_To do:_ Output exactly the lines below, starting with the line that has "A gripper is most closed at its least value" and going on through the line that has "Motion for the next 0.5", both included, and no other lines.

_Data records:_

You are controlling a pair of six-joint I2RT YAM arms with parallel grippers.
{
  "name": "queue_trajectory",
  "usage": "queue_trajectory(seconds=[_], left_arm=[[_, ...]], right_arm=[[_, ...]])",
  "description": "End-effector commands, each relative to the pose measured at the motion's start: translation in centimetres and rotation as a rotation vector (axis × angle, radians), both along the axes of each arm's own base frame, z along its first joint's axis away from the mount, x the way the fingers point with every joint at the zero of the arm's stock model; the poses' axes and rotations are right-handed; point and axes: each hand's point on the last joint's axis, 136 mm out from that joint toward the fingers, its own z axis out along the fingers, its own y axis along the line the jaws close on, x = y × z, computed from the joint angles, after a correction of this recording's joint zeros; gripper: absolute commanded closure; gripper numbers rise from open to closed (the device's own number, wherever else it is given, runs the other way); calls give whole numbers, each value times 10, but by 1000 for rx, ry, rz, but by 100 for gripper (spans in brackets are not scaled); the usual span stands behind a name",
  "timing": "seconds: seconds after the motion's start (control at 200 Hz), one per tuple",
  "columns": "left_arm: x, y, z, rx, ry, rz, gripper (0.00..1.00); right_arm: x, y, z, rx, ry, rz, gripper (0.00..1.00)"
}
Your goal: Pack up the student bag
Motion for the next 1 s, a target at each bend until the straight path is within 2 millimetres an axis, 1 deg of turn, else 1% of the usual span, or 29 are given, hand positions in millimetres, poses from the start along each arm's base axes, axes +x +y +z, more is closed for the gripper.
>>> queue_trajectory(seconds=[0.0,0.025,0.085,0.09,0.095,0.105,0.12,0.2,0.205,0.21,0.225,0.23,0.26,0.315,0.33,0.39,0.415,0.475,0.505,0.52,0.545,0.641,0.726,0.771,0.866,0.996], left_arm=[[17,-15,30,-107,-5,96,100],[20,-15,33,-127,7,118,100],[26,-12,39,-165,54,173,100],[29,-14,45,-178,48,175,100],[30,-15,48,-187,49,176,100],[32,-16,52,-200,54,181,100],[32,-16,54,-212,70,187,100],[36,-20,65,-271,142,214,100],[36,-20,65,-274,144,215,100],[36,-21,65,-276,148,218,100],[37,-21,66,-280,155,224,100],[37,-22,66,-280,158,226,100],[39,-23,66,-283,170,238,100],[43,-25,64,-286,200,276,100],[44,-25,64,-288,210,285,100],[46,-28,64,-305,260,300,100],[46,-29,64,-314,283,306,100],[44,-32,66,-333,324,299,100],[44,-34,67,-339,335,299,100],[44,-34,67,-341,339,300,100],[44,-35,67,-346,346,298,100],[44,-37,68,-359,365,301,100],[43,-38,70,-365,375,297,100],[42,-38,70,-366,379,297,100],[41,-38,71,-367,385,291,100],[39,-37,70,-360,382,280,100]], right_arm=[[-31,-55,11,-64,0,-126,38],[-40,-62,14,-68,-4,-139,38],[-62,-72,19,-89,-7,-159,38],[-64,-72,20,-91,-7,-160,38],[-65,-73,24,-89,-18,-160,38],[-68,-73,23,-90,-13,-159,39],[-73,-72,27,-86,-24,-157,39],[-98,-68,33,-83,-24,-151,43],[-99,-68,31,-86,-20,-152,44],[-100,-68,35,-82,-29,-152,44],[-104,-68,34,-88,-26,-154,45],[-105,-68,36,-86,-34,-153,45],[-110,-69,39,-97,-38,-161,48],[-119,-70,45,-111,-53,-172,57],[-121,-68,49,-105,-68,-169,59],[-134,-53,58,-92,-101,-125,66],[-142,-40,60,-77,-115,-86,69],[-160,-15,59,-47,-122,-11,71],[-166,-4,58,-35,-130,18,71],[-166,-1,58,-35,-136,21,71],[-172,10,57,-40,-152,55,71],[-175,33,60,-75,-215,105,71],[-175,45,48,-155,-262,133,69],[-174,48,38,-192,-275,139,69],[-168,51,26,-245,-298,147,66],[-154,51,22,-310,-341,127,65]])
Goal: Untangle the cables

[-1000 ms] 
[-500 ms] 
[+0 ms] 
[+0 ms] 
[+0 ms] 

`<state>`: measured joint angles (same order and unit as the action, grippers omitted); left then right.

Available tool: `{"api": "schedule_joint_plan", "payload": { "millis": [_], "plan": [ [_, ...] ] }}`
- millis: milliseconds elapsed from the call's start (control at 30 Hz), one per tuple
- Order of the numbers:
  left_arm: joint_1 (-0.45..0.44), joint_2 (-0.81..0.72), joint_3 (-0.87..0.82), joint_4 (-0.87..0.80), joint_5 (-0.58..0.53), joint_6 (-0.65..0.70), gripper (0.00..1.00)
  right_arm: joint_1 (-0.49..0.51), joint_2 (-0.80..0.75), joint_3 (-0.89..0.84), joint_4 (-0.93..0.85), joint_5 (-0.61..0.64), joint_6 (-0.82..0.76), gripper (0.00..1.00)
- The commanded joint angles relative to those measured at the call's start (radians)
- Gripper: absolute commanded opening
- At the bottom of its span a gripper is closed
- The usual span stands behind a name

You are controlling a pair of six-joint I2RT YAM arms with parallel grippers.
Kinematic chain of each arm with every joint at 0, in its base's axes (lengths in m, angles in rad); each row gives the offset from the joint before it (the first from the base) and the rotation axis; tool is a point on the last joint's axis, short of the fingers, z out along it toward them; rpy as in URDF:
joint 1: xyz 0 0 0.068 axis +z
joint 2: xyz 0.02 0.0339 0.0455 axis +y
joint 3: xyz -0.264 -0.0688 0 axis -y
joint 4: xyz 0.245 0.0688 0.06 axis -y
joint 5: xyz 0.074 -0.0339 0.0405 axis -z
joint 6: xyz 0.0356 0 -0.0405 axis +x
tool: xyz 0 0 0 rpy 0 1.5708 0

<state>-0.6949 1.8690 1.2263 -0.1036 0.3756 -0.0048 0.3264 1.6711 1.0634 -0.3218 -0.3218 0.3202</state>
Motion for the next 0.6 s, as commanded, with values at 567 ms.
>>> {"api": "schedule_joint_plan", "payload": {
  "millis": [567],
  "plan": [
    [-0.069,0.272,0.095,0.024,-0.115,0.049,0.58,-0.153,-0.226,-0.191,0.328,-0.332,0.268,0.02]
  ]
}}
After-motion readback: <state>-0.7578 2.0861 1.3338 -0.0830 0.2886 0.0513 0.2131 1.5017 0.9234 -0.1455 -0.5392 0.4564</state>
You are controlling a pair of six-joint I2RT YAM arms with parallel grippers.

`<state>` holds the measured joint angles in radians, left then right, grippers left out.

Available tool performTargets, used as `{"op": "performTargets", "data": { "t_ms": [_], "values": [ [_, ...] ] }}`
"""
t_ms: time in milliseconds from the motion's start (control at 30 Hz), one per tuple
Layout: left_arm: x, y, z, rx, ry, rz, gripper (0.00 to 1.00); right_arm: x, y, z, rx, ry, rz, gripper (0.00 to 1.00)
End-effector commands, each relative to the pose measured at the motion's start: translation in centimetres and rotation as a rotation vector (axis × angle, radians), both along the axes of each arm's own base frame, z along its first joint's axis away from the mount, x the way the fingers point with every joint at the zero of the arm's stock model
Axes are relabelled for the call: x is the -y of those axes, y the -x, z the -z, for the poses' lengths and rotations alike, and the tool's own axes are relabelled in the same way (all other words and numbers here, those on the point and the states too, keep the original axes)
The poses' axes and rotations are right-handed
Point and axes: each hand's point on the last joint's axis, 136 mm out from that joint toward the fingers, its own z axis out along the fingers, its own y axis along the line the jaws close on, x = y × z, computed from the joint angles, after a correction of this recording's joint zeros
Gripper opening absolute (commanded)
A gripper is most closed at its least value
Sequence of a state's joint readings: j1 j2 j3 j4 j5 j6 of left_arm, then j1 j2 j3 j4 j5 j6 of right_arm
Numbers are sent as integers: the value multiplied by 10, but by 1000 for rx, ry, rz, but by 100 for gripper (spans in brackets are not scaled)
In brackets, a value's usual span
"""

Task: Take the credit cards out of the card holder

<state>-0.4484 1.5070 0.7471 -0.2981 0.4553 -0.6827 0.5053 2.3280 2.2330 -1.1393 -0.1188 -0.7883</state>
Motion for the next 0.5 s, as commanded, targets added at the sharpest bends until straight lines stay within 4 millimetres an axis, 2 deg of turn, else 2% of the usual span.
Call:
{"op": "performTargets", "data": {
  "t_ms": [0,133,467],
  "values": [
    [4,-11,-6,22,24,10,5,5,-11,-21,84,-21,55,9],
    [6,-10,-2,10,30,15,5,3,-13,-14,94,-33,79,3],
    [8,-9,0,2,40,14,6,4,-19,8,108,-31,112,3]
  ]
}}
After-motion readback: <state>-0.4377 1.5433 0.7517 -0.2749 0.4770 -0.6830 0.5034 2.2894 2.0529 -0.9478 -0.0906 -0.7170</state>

_Reply to the exercise:_
A gripper is most closed at its least value
Sequence of a state's joint readings: j1 j2 j3 j4 j5 j6 of left_arm, then j1 j2 j3 j4 j5 j6 of right_arm
Numbers are sent as integers: the value multiplied by 10, but by 1000 for rx, ry, rz, but by 100 for gripper (spans in brackets are not scaled)
In brackets, a value's usual span
"""

Task: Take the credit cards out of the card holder

<state>-0.4484 1.5070 0.7471 -0.2981 0.4553 -0.6827 0.5053 2.3280 2.2330 -1.1393 -0.1188 -0.7883</state>
Motion for the next 0.5 s, as commanded, targets added at the sharpest bends until straight lines stay within 4 millimetres an axis, 2 deg of turn, else 2% of the usual span.

The reply to this exercise is complete.